### Work instruction:
Among the records below, find each line containing the word "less" and copy it.

### Dataset records:
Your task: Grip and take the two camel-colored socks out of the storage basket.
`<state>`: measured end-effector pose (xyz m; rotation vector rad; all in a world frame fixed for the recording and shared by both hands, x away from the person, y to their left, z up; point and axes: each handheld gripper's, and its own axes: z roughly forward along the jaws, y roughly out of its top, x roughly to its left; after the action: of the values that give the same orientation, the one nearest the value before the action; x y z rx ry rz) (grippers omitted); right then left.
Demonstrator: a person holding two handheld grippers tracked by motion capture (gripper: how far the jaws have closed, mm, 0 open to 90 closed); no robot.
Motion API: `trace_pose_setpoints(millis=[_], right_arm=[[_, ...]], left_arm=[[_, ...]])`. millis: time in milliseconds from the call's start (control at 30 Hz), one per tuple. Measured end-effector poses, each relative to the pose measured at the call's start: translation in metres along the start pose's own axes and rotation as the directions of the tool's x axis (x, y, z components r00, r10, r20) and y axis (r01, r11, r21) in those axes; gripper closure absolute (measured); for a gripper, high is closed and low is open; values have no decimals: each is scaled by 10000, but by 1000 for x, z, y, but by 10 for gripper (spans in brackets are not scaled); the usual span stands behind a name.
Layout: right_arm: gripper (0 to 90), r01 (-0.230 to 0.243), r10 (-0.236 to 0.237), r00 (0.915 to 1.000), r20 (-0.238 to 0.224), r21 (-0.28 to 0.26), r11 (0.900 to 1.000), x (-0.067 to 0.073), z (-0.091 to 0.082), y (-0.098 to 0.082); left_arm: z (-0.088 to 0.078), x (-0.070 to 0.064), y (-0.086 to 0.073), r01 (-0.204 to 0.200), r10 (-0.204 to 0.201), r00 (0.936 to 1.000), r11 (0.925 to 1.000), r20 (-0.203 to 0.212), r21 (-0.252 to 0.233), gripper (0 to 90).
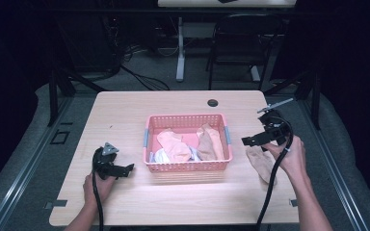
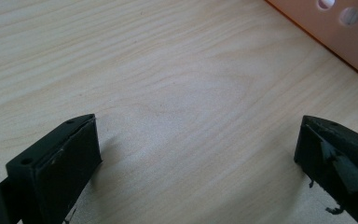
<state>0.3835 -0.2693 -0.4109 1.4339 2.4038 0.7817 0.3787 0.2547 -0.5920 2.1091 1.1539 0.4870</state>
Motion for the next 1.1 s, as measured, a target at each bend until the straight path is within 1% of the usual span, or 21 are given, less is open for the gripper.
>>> trace_pose_setpoints(millis=[67, 133, 233, 433, 500, 533, 667, 700, 867, 900, 967, 1033, 1100], right_arm=[[0, 152, -152, 9999, -69, -15, 9999, 7, 2, 6], [0, 405, -405, 9991, -159, 27, 9992, 14, 7, 12], [0, 601, -599, 9979, -238, 37, 9982, 26, 13, 22], [0, 887, -889, 9943, -583, -61, 9960, 44, 27, 36], [0, 1011, -1006, 9928, -653, 51, 9949, 49, 31, 40], [0, 993, -988, 9924, -733, 43, 9950, 52, 35, 41], [0, 1084, -1070, 9893, -987, 84, 9941, 58, 44, 45], [0, 1042, -1029, 9892, -1046, 74, 9945, 61, 48, 46], [0, 1204, -1166, 9865, -1149, 265, 9924, 68, 56, 50], [0, 1316, -1257, 9848, -1203, 428, 9904, 72, 61, 52], [0, 1405, -1324, 9836, -1222, 605, 9882, 74, 64, 54], [0, 1367, -1277, 9831, -1310, 617, 9887, 77, 68, 55], [2, 1455, -1327, 9814, -1389, 866, 9856, 78, 72, 56]], left_arm=[[0, 0, 0, 33, -33, 10000, 10000, 4, 1, 0], [0, 0, 0, -2, 2, 10000, 10000, 2, 4, 0], [0, 0, 0, 3, -3, 10000, 10000, 10, 20, 0], [0, 0, 0, 32, -32, 10000, 10000, 3, 8, 0], [0, 0, 0, 33, -33, 10000, 10000, 7, 17, 0], [0, 0, 0, 3, -3, 10000, 10000, 6, 1, 0], [0, 0, 0, 25, -25, 10000, 10000, 0, -5, 0], [0, 0, 0, -8, 8, 10000, 10000, 9, 21, 0], [0, 0, 0, 34, -34, 10000, 10000, 8, 5, 0], [0, 0, 0, 33, -33, 10000, 10000, 8, 15, 0], [0, 0, 0, 23, -23, 10000, 10000, 5, 13, 0], [0, 0, 0, -7, 7, 10000, 10000, 12, 24, 0], [0, 0, 0, 0, 0, 10000, 10000, 12, 21, 0]])
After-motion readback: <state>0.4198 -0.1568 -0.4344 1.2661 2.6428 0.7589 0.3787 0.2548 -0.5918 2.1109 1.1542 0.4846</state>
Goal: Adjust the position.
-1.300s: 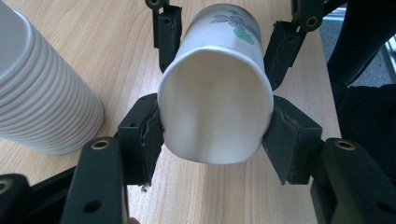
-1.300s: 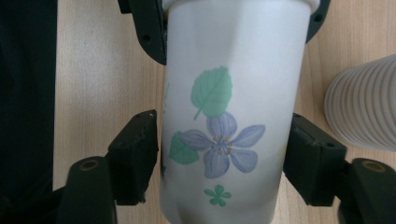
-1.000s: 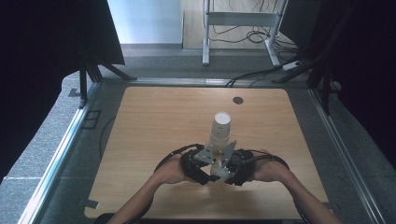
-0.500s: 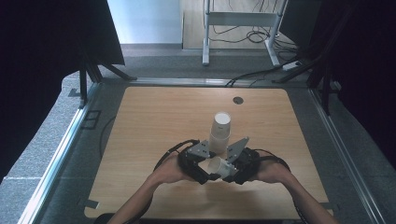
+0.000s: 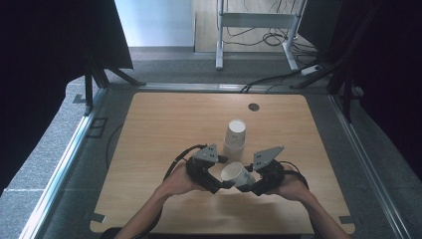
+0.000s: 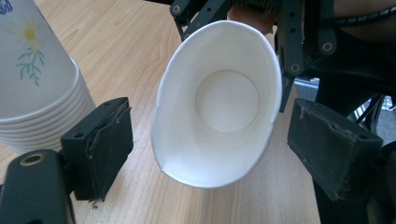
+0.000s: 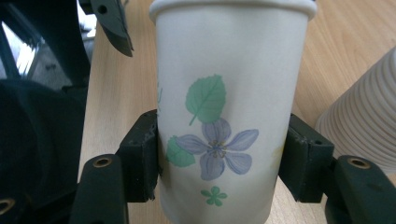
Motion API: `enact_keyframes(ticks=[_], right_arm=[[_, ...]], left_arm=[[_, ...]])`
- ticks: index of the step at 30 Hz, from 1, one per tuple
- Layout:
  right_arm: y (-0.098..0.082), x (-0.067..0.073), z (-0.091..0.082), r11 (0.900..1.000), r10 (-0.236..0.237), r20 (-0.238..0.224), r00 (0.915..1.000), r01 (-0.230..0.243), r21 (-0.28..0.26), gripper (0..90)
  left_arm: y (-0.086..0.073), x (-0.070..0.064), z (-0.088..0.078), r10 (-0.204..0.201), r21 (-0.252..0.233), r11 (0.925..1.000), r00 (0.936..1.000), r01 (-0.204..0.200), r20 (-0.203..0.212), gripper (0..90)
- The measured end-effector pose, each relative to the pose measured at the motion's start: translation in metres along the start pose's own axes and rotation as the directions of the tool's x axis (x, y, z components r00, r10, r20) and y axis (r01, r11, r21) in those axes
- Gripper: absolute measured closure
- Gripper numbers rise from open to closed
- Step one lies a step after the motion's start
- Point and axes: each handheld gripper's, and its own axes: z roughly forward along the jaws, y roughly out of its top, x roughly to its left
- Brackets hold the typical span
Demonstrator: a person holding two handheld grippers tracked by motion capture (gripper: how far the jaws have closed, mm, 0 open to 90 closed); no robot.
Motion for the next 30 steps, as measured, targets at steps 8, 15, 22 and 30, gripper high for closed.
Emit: enact_keyframes(ticks=[8, 15, 22, 30], right_arm=[[-0.009, 0.002, -0.003, 0.994, 0.035, 0.019, 0.9992, -0.033, -0.101, 37.9], [-0.018, 0.004, -0.002, 0.98, 0.067, 0.033, 0.9972, -0.059, -0.19, 38.0], [-0.024, 0.006, 0.001, 0.967, 0.064, 0.039, 0.9972, -0.053, -0.248, 37.9], [-0.025, 0.009, 0.005, 0.959, 0.035, 0.017, 0.9993, -0.029, -0.28, 37.7]], left_arm=[[0.0, 0.001, -0.001, -0.02, -0.027, 0.9994, 0.9998, 0.02, 0.0, 13.8], [0.0, 0.002, 0.0, -0.034, -0.05, 0.9982, 0.9994, 0.034, 0.009, 13.8], [0.001, 0.002, 0.003, -0.036, -0.067, 0.997, 0.999, 0.038, 0.026, 14.1], [0.003, 0.002, 0.006, -0.029, -0.097, 0.9947, 0.9975, 0.036, 0.065, 16.6]])
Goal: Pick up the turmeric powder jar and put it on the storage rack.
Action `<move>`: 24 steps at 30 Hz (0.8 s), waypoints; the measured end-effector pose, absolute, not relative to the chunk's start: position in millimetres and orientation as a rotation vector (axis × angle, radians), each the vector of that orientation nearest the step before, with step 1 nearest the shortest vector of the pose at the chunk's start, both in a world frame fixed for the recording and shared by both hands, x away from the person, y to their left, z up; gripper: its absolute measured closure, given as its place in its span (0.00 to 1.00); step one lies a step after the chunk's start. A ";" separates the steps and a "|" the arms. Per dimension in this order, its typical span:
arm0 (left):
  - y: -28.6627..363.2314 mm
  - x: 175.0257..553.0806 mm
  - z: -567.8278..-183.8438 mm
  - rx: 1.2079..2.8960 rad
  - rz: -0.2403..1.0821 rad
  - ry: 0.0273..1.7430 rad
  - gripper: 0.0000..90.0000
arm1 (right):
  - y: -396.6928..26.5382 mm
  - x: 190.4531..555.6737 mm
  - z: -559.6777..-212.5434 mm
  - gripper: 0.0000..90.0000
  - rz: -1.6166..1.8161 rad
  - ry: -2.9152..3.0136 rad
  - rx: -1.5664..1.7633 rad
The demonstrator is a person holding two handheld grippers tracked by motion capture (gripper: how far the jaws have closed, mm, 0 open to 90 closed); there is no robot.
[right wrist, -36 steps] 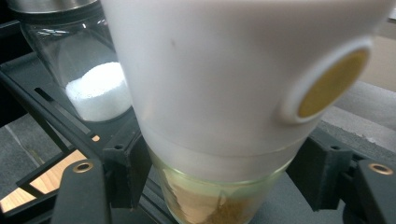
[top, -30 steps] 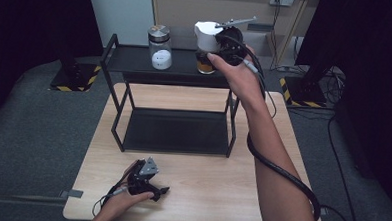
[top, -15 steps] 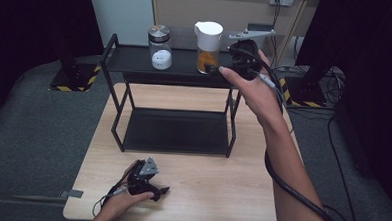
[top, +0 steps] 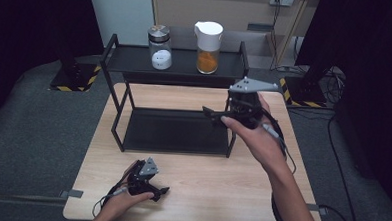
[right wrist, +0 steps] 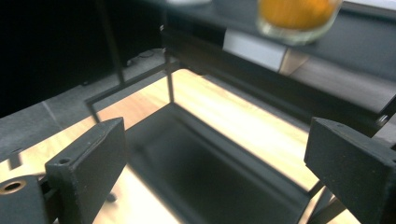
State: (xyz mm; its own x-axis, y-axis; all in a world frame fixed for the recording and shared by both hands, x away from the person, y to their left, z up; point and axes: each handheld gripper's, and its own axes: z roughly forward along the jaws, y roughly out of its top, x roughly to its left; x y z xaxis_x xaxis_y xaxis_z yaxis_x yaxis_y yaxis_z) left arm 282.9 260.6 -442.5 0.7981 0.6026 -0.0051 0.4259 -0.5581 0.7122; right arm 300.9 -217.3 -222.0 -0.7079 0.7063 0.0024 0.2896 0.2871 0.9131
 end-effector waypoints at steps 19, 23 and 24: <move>260.3 282.0 -442.2 2.247 0.311 0.761 0.00 | -275.1 253.2 -364.0 0.08 1.353 2.234 1.023; 260.1 281.7 -442.2 2.246 0.311 0.764 0.00 | -281.0 252.6 -398.5 0.08 1.253 2.290 1.081; 260.1 281.7 -442.3 2.246 0.311 0.764 0.00 | -282.2 252.9 -406.2 0.08 1.232 2.297 1.093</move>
State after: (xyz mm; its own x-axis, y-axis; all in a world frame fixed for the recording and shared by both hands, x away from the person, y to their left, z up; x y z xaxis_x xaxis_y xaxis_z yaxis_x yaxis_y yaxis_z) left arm 281.7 260.1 -442.3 0.7942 0.6077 -0.0059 0.4307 -0.5560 0.7109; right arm 252.9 -282.2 -406.2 -0.6591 0.7482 0.0768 0.4778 0.3377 0.8110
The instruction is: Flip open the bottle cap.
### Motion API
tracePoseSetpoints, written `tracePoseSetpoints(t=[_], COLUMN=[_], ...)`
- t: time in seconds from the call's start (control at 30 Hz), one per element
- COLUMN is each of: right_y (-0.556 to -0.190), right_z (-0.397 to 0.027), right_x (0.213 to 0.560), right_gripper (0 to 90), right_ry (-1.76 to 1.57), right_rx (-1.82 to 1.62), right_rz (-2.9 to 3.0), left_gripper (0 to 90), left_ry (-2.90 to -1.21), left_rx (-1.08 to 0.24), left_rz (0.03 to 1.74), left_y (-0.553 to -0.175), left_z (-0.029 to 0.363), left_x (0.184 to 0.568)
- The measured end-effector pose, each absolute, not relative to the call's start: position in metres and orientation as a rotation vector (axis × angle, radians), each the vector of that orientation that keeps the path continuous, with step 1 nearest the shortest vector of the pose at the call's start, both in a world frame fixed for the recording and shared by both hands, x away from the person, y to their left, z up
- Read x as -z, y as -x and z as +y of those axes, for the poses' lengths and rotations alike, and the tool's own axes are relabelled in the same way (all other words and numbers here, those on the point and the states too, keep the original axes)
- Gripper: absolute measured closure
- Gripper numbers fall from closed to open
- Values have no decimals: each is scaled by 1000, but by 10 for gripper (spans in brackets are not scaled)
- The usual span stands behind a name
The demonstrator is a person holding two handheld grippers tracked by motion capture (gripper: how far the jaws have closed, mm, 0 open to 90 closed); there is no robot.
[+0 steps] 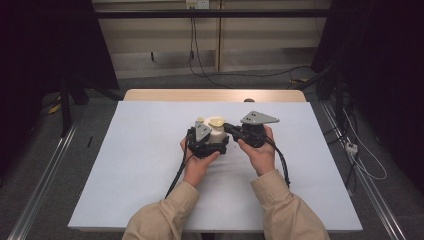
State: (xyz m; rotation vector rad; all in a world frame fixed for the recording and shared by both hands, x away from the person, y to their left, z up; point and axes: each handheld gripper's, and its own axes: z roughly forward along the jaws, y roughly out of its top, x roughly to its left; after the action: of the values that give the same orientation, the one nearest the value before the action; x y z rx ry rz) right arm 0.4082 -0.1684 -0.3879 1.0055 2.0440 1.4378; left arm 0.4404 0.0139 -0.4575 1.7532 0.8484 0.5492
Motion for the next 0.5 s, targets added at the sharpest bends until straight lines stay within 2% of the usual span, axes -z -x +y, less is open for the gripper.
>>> tracePoseSetpoints(t=[0.5], right_y=[-410], right_z=[-169], right_x=[388], right_gripper=[900], right_ry=[-1011], right_rx=[-1449], right_rz=[2037], left_gripper=[51], left_ry=[-1754], left_rx=[-550], left_rz=[848], left_y=[-440], left_z=[14], left_x=[458])
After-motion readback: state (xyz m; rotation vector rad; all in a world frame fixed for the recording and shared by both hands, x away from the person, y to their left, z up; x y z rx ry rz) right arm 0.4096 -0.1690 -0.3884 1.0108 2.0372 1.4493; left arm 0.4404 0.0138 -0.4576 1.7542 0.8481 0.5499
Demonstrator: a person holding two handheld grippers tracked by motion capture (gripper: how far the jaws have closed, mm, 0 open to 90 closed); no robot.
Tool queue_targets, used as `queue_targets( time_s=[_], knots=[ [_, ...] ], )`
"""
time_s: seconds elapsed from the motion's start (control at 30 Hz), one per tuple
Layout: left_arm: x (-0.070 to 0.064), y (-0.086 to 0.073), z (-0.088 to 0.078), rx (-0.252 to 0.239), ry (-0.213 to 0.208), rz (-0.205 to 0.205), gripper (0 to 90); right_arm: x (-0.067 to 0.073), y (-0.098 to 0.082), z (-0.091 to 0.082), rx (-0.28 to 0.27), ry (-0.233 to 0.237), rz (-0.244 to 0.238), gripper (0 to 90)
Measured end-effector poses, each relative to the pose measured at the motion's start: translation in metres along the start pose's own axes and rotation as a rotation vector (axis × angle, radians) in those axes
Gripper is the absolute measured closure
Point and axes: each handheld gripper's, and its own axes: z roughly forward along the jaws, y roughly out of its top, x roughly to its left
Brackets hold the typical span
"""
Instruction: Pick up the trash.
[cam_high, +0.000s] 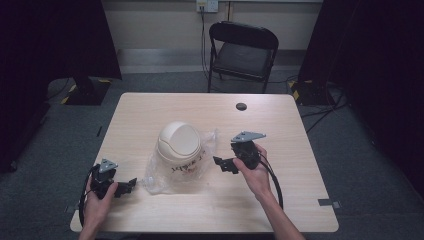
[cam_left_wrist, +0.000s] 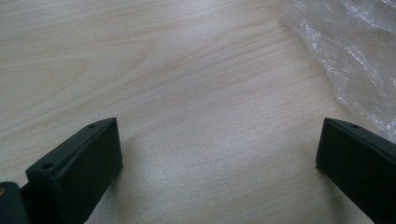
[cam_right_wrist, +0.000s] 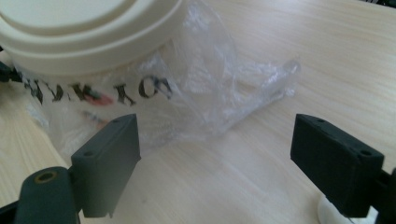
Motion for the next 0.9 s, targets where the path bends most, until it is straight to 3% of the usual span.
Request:
queue_targets(
  time_s=[0.67,0.9],
  knots=[
    [0.0,0.0,0.0,-0.001,0.001,-0.005,0.0,0.024,0.066,0.02,-0.037,0.032,-0.075,14.0],
    [0.0,0.0,0.0,-0.001,0.001,-0.005,0.0,0.033,0.07,0.036,-0.022,0.038,-0.084,13.7]
  ],
)
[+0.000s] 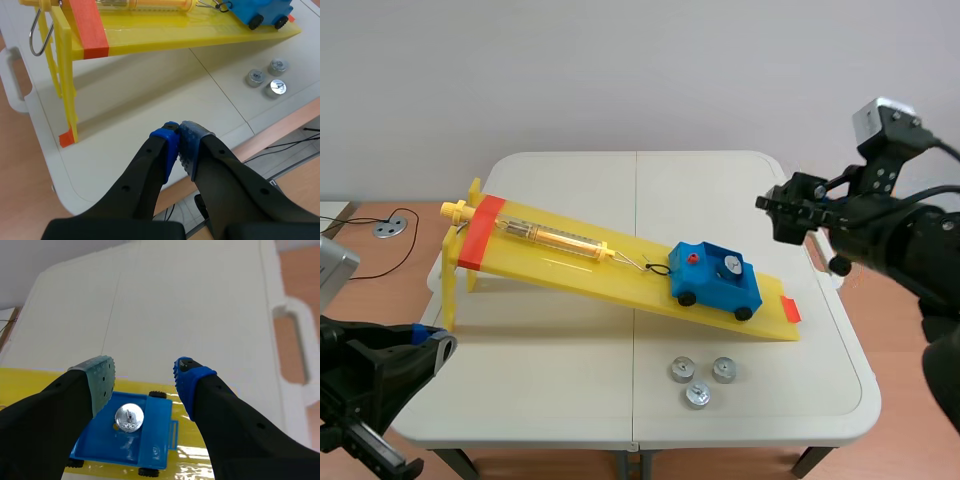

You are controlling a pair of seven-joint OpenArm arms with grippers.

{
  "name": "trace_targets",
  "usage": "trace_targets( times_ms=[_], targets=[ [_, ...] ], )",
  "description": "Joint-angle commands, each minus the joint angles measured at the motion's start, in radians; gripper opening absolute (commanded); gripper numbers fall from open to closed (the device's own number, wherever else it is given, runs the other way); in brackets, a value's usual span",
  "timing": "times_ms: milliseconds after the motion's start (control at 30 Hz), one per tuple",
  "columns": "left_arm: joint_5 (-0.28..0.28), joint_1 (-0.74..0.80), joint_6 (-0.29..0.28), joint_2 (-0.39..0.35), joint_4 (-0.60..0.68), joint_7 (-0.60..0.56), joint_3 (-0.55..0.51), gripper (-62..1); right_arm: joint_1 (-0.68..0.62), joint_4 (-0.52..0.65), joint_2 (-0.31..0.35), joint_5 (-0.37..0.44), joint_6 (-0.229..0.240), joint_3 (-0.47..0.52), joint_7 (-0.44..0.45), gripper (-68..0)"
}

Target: Place the four metal weights on the blue cart on the ramp.

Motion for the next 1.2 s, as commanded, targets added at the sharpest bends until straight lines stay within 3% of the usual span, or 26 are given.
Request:
trace_targets(
  times_ms=[0,433,700,900,1067,1167],
  targets=[
    [-0.051,-0.022,-0.029,0.006,0.071,-0.081,-0.015,-58.2,0.032,0.189,0.081,0.053,0.057,-0.002,0.105,-39.4],
    [-0.051,-0.022,-0.029,0.006,0.071,-0.081,-0.015,-58.2,-0.264,0.422,0.303,0.130,0.082,-0.002,0.032,-39.4],
    [-0.051,-0.022,-0.029,0.007,0.071,-0.081,-0.015,-58.2,-0.423,0.450,0.332,0.114,0.121,-0.007,0.033,-39.4],
    [-0.051,-0.022,-0.029,0.007,0.071,-0.081,-0.015,-58.2,-0.447,0.441,0.329,-0.036,0.154,-0.062,0.107,-39.5],
    [-0.051,-0.022,-0.029,0.007,0.071,-0.081,-0.015,-58.2,-0.433,0.424,0.326,-0.181,0.153,-0.183,0.179,-39.5],
    [-0.051,-0.022,-0.029,0.007,0.071,-0.081,-0.015,-58.2,-0.416,0.384,0.307,-0.246,0.129,-0.248,0.200,-39.5]
  ],
)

### Reply:
Motion for the next 1.1 s, as measured, a target at each bend until the straight path is within 1% of the usual span, or 21 are given, less is open for the gripper.
Motion for the next 0.5 s, targets added at the sharpest bends until straight lines stay within 2% of the usual span, axes -z -x +y, less is open for the gripper.

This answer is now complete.